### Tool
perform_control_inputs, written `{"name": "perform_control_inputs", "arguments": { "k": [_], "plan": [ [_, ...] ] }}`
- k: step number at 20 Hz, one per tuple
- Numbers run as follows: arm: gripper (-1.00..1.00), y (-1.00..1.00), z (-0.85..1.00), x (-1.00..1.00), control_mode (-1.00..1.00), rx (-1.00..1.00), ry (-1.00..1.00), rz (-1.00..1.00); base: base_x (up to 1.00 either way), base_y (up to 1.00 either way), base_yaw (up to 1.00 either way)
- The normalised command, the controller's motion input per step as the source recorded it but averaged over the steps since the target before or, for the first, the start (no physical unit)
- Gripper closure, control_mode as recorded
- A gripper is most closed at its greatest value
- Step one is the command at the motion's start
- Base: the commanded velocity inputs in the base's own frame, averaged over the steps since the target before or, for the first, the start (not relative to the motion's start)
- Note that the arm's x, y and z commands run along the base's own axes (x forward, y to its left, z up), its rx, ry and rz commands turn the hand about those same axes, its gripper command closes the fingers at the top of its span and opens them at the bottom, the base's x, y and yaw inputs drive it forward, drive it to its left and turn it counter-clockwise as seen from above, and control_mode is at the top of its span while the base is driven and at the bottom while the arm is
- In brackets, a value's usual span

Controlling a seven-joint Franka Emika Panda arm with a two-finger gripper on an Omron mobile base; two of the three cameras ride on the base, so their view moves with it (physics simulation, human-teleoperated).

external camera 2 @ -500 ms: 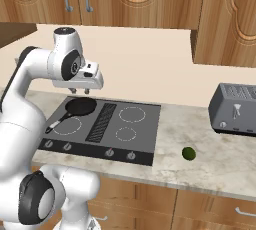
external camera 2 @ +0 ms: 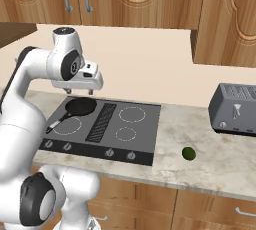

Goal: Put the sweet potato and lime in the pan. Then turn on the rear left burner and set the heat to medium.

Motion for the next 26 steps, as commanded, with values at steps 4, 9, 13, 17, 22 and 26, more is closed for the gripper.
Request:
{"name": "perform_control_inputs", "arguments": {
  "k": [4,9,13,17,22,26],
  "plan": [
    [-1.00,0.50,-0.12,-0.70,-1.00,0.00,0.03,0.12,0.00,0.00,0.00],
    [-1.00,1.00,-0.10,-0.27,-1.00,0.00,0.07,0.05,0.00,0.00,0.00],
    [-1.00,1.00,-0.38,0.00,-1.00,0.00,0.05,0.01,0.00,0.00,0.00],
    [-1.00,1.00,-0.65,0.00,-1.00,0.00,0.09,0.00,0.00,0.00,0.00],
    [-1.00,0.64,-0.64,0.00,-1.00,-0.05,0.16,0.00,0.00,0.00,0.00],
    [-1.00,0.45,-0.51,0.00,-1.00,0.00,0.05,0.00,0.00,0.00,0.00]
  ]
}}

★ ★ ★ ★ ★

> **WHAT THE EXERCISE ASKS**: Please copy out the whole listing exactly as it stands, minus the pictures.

> **ANSWER AREA**:
### Tool
perform_control_inputs, written `{"name": "perform_control_inputs", "arguments": { "k": [_], "plan": [ [_, ...] ] }}`
- k: step number at 20 Hz, one per tuple
- Numbers run as follows: arm: gripper (-1.00..1.00), y (-1.00..1.00), z (-0.85..1.00), x (-1.00..1.00), control_mode (-1.00..1.00), rx (-1.00..1.00), ry (-1.00..1.00), rz (-1.00..1.00); base: base_x (up to 1.00 either way), base_y (up to 1.00 either way), base_yaw (up to 1.00 either way)
- The normalised command, the controller's motion input per step as the source recorded it but averaged over the steps since the target before or, for the first, the start (no physical unit)
- Gripper closure, control_mode as recorded
- A gripper is most closed at its greatest value
- Step one is the command at the motion's start
- Base: the commanded velocity inputs in the base's own frame, averaged over the steps since the target before or, for the first, the start (not relative to the motion's start)
- Note that the arm's x, y and z commands run along the base's own axes (x forward, y to its left, z up), its rx, ry and rz commands turn the hand about those same axes, its gripper command closes the fingers at the top of its span and opens them at the bottom, the base's x, y and yaw inputs drive it forward, drive it to its left and turn it counter-clockwise as seen from above, and control_mode is at the top of its span while the base is driven and at the bottom while the arm is
- In brackets, a value's usual span

Controlling a seven-joint Franka Emika Panda arm with a two-finger gripper on an Omron mobile base; two of the three cameras ride on the base, so their view moves with it (physics simulation, human-teleoperated).

external camera 2 @ -500 ms: 
external camera 2 @ +0 ms: 

Goal: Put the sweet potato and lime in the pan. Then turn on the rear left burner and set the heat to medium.

Motion for the next 26 steps, as commanded, with values at steps 4, 9, 13, 17, 22 and 26, more is closed for the gripper.
Request:
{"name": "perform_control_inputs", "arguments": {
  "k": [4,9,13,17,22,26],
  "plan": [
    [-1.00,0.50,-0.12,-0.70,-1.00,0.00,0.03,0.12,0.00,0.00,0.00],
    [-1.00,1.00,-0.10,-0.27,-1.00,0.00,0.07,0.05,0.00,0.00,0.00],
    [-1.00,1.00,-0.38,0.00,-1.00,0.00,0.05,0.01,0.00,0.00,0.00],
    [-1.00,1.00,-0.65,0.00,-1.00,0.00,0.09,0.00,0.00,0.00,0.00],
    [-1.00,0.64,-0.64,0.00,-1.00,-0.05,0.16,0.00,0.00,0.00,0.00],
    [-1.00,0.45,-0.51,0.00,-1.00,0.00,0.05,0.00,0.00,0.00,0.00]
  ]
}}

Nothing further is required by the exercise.